Ao chegar a uma nova cidade, o viajante encontra um passado que não lembrava existir: a surpresa daquilo que deixou de ser ou deixou de possuir revela-se nos lugares estranhos, não nos conhecidos. (Italo Calvino: As cidades invisíveis). Nas descrições de Marco Polo ao imperador Kublai Khan, as cidades pelas quais viaja não se assemelham, mas todas se espelham na percepção do contumaz viajante.
Humberto Guimarães nasceu em Sabará, cidade onde vive e trabalha. Além do desenho, a música fez parte do seu universo familiar e pessoal. É incerto afirmar quando a cidade começa a habitar o artista e, por ele constantemente retraçada, passa a configurar uma cartografia afetiva, entoada pelas linhas do bico de pena ou pelos arpejos sinuosos dos pincéis de sua aquarela.
A cidade que habita Humberto Guimarães mostra-se ora sem limites, ora sitiada ou labiríntica; e seus relevos, casas, ruas e vegetação são postos em delicada confluência. Ela mesma – ou talvez o próprio artista – sempre se desdobra em inúmeras e diversas faces. Diante da obra de Humberto, é inevitável tecer paralelos com artistas como Wassily Kandinsky e Paul Klee. Assim como Guimarães, eles exploraram a expressão artística rompendo limites convencionais, distanciando-se da reprodução do visível e criando uma linguagem visual autônoma e subjetiva, baseada, cada qual, na própria individualidade.

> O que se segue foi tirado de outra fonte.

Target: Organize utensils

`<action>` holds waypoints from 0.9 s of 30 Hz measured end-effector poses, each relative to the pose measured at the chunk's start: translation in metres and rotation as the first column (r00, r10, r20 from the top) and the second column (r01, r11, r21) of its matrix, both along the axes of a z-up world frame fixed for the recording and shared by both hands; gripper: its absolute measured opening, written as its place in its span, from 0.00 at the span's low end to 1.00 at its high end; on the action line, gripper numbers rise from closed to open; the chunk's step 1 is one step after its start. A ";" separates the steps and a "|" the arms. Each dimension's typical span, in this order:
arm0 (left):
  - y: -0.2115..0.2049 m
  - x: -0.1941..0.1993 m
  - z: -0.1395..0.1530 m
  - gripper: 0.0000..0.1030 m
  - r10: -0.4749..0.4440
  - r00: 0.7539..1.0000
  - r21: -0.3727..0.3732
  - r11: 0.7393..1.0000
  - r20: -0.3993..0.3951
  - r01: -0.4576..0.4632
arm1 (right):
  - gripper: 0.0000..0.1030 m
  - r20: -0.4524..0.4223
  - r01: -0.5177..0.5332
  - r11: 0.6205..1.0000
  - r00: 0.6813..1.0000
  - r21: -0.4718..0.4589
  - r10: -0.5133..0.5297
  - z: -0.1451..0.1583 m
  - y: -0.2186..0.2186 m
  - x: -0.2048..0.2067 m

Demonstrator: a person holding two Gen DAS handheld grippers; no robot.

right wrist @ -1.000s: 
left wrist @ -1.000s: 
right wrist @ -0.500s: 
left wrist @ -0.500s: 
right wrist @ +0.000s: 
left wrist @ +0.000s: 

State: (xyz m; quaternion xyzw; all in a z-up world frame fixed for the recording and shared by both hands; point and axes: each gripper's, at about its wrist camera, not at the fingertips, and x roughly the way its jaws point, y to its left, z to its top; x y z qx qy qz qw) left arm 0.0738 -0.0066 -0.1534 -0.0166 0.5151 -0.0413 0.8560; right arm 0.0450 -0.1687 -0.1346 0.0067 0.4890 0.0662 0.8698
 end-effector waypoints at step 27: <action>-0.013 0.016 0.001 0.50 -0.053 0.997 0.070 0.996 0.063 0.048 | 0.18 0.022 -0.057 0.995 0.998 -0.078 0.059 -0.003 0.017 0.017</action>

Kandinsky (1866-1944) buscou evocar a sonoridade por meio das cores e formas, criando uma sinestesia entre as artes visuais e a música. “O artista é a mão que deliberadamente faz a alma vibrar por meio dessa ou daquela tecla.

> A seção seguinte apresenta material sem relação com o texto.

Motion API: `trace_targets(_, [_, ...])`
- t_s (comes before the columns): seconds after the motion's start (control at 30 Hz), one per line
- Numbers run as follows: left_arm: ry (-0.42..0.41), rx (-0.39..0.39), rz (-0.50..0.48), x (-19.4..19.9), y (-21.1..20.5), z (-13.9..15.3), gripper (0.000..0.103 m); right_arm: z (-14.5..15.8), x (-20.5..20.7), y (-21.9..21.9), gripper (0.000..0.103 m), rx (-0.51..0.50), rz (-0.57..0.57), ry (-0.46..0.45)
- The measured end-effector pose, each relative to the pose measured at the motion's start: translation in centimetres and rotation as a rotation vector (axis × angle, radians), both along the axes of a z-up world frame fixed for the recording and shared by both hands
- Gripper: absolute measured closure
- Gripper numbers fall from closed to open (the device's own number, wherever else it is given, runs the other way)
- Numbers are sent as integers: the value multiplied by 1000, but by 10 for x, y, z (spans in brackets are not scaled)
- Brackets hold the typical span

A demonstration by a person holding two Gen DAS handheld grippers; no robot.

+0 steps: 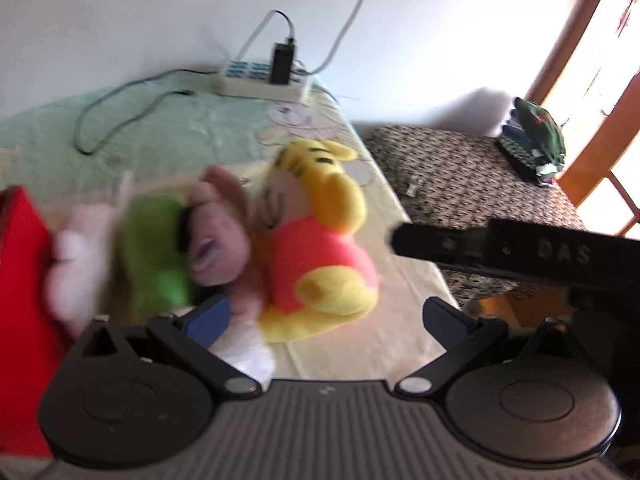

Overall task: Organize objects
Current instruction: 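Carry the yellow tiger plush in the right gripper toward the red box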

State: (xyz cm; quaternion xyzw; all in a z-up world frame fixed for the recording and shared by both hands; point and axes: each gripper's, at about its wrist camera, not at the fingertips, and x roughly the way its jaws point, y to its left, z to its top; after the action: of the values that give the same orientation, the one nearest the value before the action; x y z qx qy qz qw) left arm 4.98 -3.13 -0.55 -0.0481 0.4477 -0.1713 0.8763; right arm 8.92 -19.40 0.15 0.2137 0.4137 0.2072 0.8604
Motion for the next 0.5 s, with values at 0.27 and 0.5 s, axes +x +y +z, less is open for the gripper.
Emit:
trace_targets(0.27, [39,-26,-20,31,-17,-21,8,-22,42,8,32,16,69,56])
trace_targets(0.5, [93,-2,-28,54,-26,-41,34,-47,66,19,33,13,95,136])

Assim, é claro que a harmonia das cores somente pode ser baseada no princípio de tocar a alma humana”, diz Kandinsky. Klee (1879-1940), por sua vez, explorou em suas obras as conexões entre formas e símbolos, criando uma espécie de escrita pessoal que transcendeu o expressionismo. Esses artistas demarcam um contexto histórico e artístico importante para compreender a gestalt e o processo de leitura das obras de Guimarães.

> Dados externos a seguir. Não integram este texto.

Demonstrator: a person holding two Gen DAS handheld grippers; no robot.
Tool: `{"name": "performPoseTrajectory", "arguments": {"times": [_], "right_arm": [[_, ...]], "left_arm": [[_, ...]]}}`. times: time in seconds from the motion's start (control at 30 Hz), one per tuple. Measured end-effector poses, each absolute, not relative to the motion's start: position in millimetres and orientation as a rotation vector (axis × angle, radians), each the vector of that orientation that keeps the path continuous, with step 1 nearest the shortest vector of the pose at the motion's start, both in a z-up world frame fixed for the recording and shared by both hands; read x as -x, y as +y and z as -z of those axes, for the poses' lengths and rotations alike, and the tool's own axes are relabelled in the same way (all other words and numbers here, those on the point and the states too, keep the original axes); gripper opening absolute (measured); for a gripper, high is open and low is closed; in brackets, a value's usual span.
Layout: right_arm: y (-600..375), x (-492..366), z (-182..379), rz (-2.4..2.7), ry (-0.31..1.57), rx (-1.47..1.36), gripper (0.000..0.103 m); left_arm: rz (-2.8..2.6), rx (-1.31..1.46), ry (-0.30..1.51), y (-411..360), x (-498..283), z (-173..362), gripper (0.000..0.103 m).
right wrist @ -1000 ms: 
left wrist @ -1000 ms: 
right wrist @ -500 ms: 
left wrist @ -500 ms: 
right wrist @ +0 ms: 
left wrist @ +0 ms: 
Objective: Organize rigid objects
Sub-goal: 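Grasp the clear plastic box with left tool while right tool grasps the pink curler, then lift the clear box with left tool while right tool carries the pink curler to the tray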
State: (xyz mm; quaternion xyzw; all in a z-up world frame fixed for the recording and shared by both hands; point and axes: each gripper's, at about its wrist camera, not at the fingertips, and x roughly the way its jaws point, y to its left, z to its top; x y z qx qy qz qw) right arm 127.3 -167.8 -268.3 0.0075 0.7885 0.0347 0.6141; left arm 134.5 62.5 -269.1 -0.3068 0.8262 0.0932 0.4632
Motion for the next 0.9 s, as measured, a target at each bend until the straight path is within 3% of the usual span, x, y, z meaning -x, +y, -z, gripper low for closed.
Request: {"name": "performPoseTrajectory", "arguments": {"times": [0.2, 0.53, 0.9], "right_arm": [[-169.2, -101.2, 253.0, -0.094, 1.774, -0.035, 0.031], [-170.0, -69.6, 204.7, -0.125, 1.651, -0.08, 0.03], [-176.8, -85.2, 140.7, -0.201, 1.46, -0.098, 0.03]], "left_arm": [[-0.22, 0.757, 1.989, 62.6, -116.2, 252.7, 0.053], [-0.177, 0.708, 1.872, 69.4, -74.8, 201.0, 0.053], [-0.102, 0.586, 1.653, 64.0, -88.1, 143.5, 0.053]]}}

Engana-se aquele olhar que interpreta o gesto do artista como ingênuo ou voluntarioso, pois trata-se, como nos desenhos e pinturas de H.G., de uma expressão desconcertantemente espontânea, onde há generosa entrega de intimidade.
“Acordes para uma cidade” é uma exposição que nos convida a uma viagem singular, onde escrita e cartografia se fundem em obras de extrema delicadeza e lirismo, transportando-nos para o universo fecundo e lírico de Humberto Guimarães, onde é possível captar os acordes que emergem das formas, cores e linhas traçadas em suas composições.
A delicadeza de que se acerca o trabalho de Humberto Guimarães é marca indelével de sua produção artística. Cada linha é livremente traçada, revelando a precisão e a sensibilidade do artista, traduzidas em nuances e sutilezas: traços de afeto. Seus desenhos e pinturas reverberam a sutil melodia de sua caminhada, convidando-nos a uma imersão profunda, obra a obra, numa jornada mitológica que requisita o olhar contemplativo e reverente do espectador.